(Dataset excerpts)
────────

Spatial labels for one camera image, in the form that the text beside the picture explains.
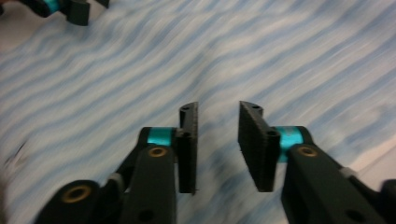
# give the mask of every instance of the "blue striped cloth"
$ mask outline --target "blue striped cloth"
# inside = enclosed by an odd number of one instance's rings
[[[68,182],[105,183],[142,127],[177,126],[189,102],[200,104],[198,191],[177,196],[178,223],[287,222],[285,165],[276,191],[258,193],[239,151],[240,100],[262,105],[271,125],[308,127],[358,171],[396,146],[394,1],[115,0],[106,11],[92,3],[89,27],[7,6],[8,223],[32,223]]]

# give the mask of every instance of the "screw hole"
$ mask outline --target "screw hole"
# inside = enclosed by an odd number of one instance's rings
[[[76,186],[68,190],[62,197],[64,203],[77,203],[91,194],[91,188],[86,185]]]
[[[154,219],[154,213],[151,210],[144,210],[139,213],[138,218],[142,222],[148,222]]]
[[[267,134],[271,135],[271,136],[277,136],[277,132],[275,132],[275,131],[269,131],[269,132],[267,132]]]
[[[162,157],[166,154],[166,149],[163,147],[155,147],[152,148],[148,154],[150,155],[150,157]]]
[[[366,218],[364,218],[364,216],[360,212],[355,211],[355,210],[350,210],[350,209],[346,210],[346,215],[350,219],[352,219],[356,222],[359,222],[359,223],[363,223],[366,221]]]
[[[314,149],[309,147],[300,147],[298,149],[298,152],[306,157],[316,157],[318,155],[318,153]]]

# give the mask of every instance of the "black plastic part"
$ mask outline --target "black plastic part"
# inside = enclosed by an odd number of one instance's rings
[[[179,109],[182,133],[177,137],[178,183],[180,193],[195,194],[198,148],[198,103]]]
[[[365,186],[359,181],[359,179],[352,175],[347,180],[353,185],[353,187],[363,196],[366,201],[372,205],[376,205],[378,202],[379,193]]]
[[[240,102],[238,142],[258,191],[269,192],[274,188],[280,135],[262,119],[262,112],[258,105]]]
[[[98,192],[99,185],[91,180],[77,180],[65,185],[41,210],[35,224],[88,223]]]
[[[136,160],[140,151],[149,146],[149,131],[150,128],[143,128],[140,131],[136,146],[116,171],[116,173],[122,176],[125,186],[129,186],[129,182],[131,180],[131,176],[133,175],[134,168],[136,167]]]
[[[108,224],[118,223],[122,209],[123,197],[116,181],[110,179],[100,188],[98,200],[93,209],[91,219],[87,223]]]
[[[304,144],[315,146],[314,139],[312,138],[312,135],[307,128],[305,128],[304,126],[295,127],[300,131],[301,135],[303,136]]]
[[[50,8],[43,0],[20,0],[20,2],[32,9],[39,17],[47,18],[51,15]]]
[[[282,203],[289,223],[385,223],[320,148],[289,151]]]
[[[152,156],[155,148],[165,154]],[[176,223],[174,152],[170,147],[152,145],[139,153],[120,224]]]
[[[70,0],[65,10],[67,21],[80,26],[87,26],[90,19],[90,4],[85,0]]]
[[[388,223],[396,223],[396,179],[382,185],[378,198],[378,212]]]

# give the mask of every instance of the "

────────

Could you repeat all of the entries exactly, without any of the images?

_Solution for this problem:_
Spatial labels for one camera image, in the form that the text beside the picture explains.
# give the mask of every instance of the "blue striped cloth"
$ mask outline --target "blue striped cloth"
# inside = enclosed by an odd number of one instance's rings
[[[68,182],[105,183],[142,127],[177,126],[189,102],[200,104],[198,191],[177,196],[178,223],[287,222],[285,165],[276,191],[258,193],[239,151],[240,100],[262,105],[271,125],[308,127],[358,171],[396,146],[394,1],[115,0],[106,11],[92,3],[89,27],[7,6],[8,223],[32,223]]]

# give the mask of every instance of the "screw hole"
$ mask outline --target "screw hole"
# inside = enclosed by an odd number of one instance's rings
[[[76,186],[68,190],[62,197],[64,203],[77,203],[91,194],[91,188],[86,185]]]
[[[154,219],[154,213],[151,210],[144,210],[139,213],[138,218],[142,222],[148,222]]]
[[[267,134],[271,135],[271,136],[277,136],[277,132],[275,132],[275,131],[269,131],[269,132],[267,132]]]
[[[162,157],[166,154],[166,149],[163,147],[155,147],[152,148],[148,154],[150,155],[150,157]]]
[[[366,218],[364,218],[364,216],[360,212],[355,211],[355,210],[350,210],[350,209],[346,210],[346,215],[350,219],[352,219],[356,222],[359,222],[359,223],[363,223],[366,221]]]
[[[314,149],[309,147],[300,147],[298,149],[298,152],[306,157],[316,157],[318,155],[318,153]]]

# give the mask of every instance of the "black plastic part"
$ mask outline --target "black plastic part"
# inside = enclosed by an odd number of one instance's rings
[[[179,109],[182,133],[177,137],[178,183],[180,193],[195,194],[198,148],[198,103]]]
[[[365,186],[359,181],[359,179],[352,175],[347,180],[353,185],[353,187],[363,196],[366,201],[372,205],[376,205],[378,202],[379,193]]]
[[[240,102],[238,142],[258,191],[269,192],[274,188],[280,135],[262,119],[262,112],[258,105]]]
[[[98,192],[99,185],[91,180],[77,180],[65,185],[41,210],[35,224],[88,223]]]
[[[136,160],[140,151],[149,146],[149,131],[150,128],[143,128],[140,131],[136,146],[116,171],[116,173],[122,176],[125,186],[129,186],[129,182],[131,180],[131,176],[133,175],[134,168],[136,167]]]
[[[108,224],[118,223],[122,209],[123,197],[116,181],[110,179],[100,188],[98,200],[93,209],[91,219],[87,223]]]
[[[304,144],[315,146],[314,139],[312,138],[312,135],[307,128],[305,128],[304,126],[295,127],[300,131],[301,135],[303,136]]]
[[[50,8],[43,0],[20,0],[20,2],[32,9],[39,17],[47,18],[51,15]]]
[[[282,203],[289,223],[385,223],[320,148],[289,151]]]
[[[152,156],[155,148],[165,154]],[[176,223],[174,152],[170,147],[152,145],[139,153],[120,224]]]
[[[70,0],[65,10],[67,21],[80,26],[87,26],[90,19],[90,4],[85,0]]]
[[[388,223],[396,223],[396,179],[382,185],[378,198],[378,212]]]

# give the mask of every instance of the "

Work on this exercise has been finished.